What the task asks :: Print the whole listing below again, exactly as given.

Exercise material ::

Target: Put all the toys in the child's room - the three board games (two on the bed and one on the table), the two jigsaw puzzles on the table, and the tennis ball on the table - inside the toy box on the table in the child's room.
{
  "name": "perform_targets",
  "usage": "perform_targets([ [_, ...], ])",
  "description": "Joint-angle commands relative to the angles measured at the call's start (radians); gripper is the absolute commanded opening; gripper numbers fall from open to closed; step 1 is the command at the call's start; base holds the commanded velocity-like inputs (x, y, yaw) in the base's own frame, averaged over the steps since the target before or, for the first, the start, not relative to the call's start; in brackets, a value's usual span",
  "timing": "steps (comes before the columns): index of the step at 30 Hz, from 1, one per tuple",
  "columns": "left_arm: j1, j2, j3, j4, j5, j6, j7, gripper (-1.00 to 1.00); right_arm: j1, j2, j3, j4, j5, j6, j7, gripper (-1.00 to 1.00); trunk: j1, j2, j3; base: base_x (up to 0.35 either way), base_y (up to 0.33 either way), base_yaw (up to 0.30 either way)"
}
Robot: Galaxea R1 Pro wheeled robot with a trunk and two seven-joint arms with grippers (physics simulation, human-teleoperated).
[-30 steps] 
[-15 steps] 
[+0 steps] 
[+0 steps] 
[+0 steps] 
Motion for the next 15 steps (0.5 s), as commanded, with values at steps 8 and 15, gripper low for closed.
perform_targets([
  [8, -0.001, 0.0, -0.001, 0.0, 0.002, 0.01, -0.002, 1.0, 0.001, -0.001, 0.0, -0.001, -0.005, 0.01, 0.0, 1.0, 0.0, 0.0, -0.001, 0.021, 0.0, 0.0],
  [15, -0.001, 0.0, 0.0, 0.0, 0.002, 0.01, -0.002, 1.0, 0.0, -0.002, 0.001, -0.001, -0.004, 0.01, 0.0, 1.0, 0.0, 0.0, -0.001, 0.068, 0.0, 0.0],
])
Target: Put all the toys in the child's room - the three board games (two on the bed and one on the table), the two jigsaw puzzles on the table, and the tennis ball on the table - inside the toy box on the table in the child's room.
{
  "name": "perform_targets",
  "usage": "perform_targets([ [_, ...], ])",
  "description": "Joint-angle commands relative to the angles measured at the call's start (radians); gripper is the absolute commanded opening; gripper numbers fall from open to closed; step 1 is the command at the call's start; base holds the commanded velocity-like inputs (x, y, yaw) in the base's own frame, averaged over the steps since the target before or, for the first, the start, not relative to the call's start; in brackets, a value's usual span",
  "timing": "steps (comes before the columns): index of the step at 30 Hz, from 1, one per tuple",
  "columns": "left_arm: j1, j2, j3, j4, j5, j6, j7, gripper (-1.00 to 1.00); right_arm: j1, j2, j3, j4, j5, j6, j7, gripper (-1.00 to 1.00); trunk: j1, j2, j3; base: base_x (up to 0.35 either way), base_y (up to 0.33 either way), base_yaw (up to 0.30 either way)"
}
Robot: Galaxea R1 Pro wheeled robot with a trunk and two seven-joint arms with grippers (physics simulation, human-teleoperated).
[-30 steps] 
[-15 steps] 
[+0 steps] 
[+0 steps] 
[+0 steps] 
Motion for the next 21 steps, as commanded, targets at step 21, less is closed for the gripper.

Output ::
Target: Put all the toys in the child's room - the three board games (two on the bed and one on the table), the two jigsaw puzzles on the table, and the tennis ball on the table - inside the toy box on the table in the child's room.
{
  "name": "perform_targets",
  "usage": "perform_targets([ [_, ...], ])",
  "description": "Joint-angle commands relative to the angles measured at the call's start (radians); gripper is the absolute commanded opening; gripper numbers fall from open to closed; step 1 is the command at the call's start; base holds the commanded velocity-like inputs (x, y, yaw) in the base's own frame, averaged over the steps since the target before or, for the first, the start, not relative to the call's start; in brackets, a value's usual span",
  "timing": "steps (comes before the columns): index of the step at 30 Hz, from 1, one per tuple",
  "columns": "left_arm: j1, j2, j3, j4, j5, j6, j7, gripper (-1.00 to 1.00); right_arm: j1, j2, j3, j4, j5, j6, j7, gripper (-1.00 to 1.00); trunk: j1, j2, j3; base: base_x (up to 0.35 either way), base_y (up to 0.33 either way), base_yaw (up to 0.30 either way)"
}
Robot: Galaxea R1 Pro wheeled robot with a trunk and two seven-joint arms with grippers (physics simulation, human-teleoperated).
[-30 steps] 
[-15 steps] 
[+0 steps] 
[+0 steps] 
[+0 steps] 
Motion for the next 15 steps (0.5 s), as commanded, with values at steps 8 and 15, gripper low for closed.
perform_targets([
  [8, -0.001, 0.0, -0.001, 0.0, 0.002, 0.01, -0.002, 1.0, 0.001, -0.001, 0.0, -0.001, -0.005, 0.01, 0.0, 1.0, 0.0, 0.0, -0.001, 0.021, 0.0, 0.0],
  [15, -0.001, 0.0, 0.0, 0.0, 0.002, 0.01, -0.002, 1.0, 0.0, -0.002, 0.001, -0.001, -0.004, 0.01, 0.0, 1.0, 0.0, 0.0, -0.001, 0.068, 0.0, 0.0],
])
Target: Put all the toys in the child's room - the three board games (two on the bed and one on the table), the two jigsaw puzzles on the table, and the tennis ball on the table - inside the toy box on the table in the child's room.
{
  "name": "perform_targets",
  "usage": "perform_targets([ [_, ...], ])",
  "description": "Joint-angle commands relative to the angles measured at the call's start (radians); gripper is the absolute commanded opening; gripper numbers fall from open to closed; step 1 is the command at the call's start; base holds the commanded velocity-like inputs (x, y, yaw) in the base's own frame, averaged over the steps since the target before or, for the first, the start, not relative to the call's start; in brackets, a value's usual span",
  "timing": "steps (comes before the columns): index of the step at 30 Hz, from 1, one per tuple",
  "columns": "left_arm: j1, j2, j3, j4, j5, j6, j7, gripper (-1.00 to 1.00); right_arm: j1, j2, j3, j4, j5, j6, j7, gripper (-1.00 to 1.00); trunk: j1, j2, j3; base: base_x (up to 0.35 either way), base_y (up to 0.33 either way), base_yaw (up to 0.30 either way)"
}
Robot: Galaxea R1 Pro wheeled robot with a trunk and two seven-joint arms with grippers (physics simulation, human-teleoperated).
[-30 steps] 
[-15 steps] 
[+0 steps] 
[+0 steps] 
[+0 steps] 
Motion for the next 21 steps, as commanded, targets at step 21, less is closed for the gripper.

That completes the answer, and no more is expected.